The policy has planned for a steel demand of about 230 million tonne by 2030-31. It mandates to “give preference to domestically manufactured iron & steel products (DMI&SP) and will be applicable on all government tenders where price bid is yet to be opened,” said a statement issued late on Wednesday.
“All government tenders will give preference to domestically manufactured iron and steel products. There will be a condition in it (tender) so that the surplus capacity is consumed,” said finance minister Arun Jaitley.
Indian steel makers who import raw materials or intermediate products can claim the benefits of the domestic procurement provision if they add a minimum of 15% value to the product.
The policy has a waiver for specific kinds of steel not manufactured in the country, or where domestic makers can’t meet the quality standards required by a project.
Key Highlights of the New Policy
- The National Steel Policy 2017 aims to make India self-sufficient in steel production. It projects crude steel capacity of 300 million tonnes (mt), production of 255mt and per capita consumption of 158kg of finished steel by 2030-31, as against the current consumption of 61kg.
- The policy also envisages adequate local manufacturing to meet the demand for high-grade automotive steel, electrical steel, special steels and alloys for strategic applications by the same year.
- It aims to increase domestic availability of washed coking coal in order to reduce import dependence on coking coal from about 85% to around 65% by 2030-31.
- All the government tenders would give preference to domestically manufactured iron and steel products. The domestic manufacturers who import raw materials or intermediate products will be able to claim the benefits of the domestic procurement provision if they add a minimum of 15% value to the product.
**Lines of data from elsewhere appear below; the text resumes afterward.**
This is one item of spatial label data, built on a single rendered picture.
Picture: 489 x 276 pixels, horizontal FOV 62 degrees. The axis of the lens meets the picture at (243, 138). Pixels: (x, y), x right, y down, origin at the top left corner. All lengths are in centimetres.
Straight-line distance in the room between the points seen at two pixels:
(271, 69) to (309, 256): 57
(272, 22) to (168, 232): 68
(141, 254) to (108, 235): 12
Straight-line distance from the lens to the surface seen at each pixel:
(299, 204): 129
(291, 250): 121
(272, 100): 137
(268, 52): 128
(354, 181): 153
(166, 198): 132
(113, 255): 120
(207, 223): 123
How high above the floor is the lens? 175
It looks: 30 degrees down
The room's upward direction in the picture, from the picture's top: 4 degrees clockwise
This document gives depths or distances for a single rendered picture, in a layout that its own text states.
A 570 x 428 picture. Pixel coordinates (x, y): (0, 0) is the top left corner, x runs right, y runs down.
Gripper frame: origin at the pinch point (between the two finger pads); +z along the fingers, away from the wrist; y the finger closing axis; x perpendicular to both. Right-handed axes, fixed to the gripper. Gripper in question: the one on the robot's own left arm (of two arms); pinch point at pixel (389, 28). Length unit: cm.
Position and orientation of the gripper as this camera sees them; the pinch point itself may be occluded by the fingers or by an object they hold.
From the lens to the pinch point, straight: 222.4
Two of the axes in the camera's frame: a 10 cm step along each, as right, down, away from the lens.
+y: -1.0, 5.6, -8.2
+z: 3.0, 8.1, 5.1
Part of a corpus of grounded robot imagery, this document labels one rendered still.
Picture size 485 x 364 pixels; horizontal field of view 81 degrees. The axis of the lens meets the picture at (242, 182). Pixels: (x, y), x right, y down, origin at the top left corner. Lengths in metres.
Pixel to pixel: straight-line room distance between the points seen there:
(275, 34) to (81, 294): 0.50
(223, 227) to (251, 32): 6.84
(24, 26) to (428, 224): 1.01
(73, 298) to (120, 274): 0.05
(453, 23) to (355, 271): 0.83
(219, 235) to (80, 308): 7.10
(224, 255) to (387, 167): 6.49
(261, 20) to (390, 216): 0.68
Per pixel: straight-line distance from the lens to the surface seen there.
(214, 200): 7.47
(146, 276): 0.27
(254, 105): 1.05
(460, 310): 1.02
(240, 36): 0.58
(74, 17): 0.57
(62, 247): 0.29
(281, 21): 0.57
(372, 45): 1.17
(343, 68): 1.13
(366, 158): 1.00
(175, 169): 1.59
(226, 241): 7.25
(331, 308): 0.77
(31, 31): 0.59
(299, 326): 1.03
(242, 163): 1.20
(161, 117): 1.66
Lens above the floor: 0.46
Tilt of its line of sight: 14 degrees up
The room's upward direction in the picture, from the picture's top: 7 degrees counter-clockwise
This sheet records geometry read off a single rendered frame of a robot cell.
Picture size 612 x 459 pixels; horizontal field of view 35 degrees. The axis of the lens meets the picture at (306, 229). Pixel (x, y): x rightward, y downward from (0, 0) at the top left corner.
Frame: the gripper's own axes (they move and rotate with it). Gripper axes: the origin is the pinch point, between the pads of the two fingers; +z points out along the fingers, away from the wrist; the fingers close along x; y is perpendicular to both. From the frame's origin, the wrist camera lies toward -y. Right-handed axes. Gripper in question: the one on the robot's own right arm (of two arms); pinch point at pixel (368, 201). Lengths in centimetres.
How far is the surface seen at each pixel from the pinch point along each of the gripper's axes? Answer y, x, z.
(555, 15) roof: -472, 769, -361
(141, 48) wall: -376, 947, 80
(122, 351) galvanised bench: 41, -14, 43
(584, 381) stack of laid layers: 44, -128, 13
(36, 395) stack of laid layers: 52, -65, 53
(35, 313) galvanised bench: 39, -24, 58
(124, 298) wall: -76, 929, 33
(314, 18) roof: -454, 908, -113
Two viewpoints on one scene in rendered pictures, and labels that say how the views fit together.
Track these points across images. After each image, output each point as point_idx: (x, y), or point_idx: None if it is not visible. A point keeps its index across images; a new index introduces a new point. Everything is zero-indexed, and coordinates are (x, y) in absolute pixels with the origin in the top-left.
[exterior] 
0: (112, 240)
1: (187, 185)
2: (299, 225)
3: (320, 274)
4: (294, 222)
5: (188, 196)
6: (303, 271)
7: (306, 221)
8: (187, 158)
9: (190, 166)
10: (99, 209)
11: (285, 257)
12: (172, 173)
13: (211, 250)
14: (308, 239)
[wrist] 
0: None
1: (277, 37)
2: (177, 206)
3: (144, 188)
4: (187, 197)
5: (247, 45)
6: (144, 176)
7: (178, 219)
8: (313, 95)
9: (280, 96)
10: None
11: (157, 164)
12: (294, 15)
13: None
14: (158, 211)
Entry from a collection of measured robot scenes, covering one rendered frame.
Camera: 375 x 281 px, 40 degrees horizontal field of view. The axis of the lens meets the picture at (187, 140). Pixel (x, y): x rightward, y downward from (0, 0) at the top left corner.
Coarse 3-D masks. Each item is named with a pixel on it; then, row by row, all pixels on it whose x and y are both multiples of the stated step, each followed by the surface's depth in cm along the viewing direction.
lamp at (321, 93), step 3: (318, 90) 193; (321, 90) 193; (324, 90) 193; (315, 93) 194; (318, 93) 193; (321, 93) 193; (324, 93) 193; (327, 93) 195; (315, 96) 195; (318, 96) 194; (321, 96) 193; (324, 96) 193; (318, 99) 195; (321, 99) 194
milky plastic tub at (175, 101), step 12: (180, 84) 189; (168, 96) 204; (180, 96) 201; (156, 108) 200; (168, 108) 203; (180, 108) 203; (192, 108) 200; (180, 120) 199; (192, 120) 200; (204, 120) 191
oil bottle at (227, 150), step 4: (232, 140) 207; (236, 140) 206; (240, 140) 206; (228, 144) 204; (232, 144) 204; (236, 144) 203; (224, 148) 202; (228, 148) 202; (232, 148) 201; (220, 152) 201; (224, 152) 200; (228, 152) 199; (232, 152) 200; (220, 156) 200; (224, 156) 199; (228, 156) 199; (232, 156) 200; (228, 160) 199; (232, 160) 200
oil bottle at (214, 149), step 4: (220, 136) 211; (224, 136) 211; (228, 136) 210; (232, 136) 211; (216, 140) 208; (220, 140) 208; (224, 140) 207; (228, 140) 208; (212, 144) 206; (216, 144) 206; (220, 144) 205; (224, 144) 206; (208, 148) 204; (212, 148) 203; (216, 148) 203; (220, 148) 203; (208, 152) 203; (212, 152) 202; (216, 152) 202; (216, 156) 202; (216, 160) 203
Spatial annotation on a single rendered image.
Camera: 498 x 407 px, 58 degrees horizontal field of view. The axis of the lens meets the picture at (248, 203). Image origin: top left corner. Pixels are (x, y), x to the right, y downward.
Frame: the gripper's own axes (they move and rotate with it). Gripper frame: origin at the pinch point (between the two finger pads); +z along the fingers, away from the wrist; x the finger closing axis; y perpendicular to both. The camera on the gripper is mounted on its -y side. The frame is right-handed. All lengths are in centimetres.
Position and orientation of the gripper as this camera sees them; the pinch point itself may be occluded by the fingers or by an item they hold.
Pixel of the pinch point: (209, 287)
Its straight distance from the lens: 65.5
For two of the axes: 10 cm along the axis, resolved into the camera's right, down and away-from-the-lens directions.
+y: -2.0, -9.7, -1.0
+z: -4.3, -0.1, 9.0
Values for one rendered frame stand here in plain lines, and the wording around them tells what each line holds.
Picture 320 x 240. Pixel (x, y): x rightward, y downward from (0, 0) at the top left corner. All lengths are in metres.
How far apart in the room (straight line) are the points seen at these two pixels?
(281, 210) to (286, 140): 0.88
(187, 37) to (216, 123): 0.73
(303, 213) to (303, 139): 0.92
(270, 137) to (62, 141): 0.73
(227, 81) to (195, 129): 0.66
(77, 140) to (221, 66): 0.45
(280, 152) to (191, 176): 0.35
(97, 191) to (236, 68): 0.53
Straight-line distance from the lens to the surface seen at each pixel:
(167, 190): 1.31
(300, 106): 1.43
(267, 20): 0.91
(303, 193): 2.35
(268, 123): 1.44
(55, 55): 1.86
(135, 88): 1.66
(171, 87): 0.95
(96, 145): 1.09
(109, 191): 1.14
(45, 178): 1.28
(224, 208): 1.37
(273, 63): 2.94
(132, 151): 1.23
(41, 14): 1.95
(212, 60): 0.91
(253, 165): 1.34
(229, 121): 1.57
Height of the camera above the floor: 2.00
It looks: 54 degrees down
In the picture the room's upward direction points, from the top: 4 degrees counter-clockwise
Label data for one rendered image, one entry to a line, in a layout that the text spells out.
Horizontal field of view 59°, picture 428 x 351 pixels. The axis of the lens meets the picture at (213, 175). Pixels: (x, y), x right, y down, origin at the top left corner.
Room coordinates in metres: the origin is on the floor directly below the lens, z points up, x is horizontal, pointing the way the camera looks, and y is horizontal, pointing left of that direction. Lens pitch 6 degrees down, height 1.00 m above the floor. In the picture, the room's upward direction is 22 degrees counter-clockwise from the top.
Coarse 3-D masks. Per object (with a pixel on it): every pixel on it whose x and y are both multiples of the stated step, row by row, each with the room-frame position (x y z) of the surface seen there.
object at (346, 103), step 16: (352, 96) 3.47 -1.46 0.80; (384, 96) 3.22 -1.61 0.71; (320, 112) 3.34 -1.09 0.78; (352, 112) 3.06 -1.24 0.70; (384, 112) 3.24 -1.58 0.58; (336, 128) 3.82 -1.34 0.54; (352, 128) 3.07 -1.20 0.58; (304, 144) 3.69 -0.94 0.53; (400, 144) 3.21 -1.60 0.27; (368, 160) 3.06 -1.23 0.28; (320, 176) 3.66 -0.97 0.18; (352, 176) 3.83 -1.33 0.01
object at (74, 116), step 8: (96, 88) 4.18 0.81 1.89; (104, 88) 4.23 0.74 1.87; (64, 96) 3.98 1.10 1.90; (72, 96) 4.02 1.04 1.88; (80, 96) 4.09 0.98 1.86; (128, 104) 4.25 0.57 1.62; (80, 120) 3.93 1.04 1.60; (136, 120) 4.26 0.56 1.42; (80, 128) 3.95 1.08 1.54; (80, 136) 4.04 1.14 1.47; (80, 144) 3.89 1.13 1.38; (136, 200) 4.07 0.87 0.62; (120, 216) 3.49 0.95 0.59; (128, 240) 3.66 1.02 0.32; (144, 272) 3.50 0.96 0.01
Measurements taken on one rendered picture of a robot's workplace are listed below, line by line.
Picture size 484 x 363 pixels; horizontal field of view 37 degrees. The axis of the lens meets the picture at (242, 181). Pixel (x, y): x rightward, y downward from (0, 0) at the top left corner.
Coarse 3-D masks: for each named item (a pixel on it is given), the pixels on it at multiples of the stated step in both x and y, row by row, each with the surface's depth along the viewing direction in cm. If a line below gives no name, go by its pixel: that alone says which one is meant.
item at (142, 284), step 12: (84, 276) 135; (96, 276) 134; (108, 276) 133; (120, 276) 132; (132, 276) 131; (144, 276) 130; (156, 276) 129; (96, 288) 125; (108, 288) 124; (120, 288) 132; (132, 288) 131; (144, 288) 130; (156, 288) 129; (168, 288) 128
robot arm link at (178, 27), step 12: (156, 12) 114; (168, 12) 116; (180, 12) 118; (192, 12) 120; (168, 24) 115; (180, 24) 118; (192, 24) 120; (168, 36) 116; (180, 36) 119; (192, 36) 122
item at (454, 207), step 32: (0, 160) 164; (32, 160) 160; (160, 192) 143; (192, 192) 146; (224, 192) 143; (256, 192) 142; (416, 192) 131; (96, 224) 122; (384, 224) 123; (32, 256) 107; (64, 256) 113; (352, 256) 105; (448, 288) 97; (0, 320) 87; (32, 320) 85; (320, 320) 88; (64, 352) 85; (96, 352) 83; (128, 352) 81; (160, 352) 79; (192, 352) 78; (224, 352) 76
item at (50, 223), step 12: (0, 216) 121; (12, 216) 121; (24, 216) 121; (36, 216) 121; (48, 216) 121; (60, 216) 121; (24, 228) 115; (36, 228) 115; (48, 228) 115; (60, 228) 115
- R&D in the steel sector would be carried out through the establishment of Steel Research and Technology Mission of India (SRTMI).
- In 2015, India was the only large economy in the world where steel demand continued to show a positive growth at 5.3 per cent as against China’s (-)5.4 per cent and Japan’s (-) 7 per cent.
- India’s growing urban infrastructure and manufacturing sectors indicate that demand is likely to remain robust in years ahead.
- Despite the current challenges, Indian steel industry still has significant potential for growth, underscored by the fact that the per capita steel consumption in the country at 61 kg is much lower than the global average of 208 kg.
- Crude steel production in 2015-16 stood at 89.77 million tonnes.
However, today, the steel industry in India faces challenging external conditions in the shape of slow economic growth and idle capacity globally. With weak global economic prospects, the industry will have to strongly depend on growth of domestic consumption to surge ahead.
India is the third largest producer of steel globally. The steel sector is contributing to about 2% of the country’s GDP. India had produced 100 Million Tonnes (MT) of steel in 2016-17. Though the National Steel Policy 2005 charted out a roadmap for the sustained and efficient growth of the Indian steel industry, the recent changes in the economic order calls for a new national policy.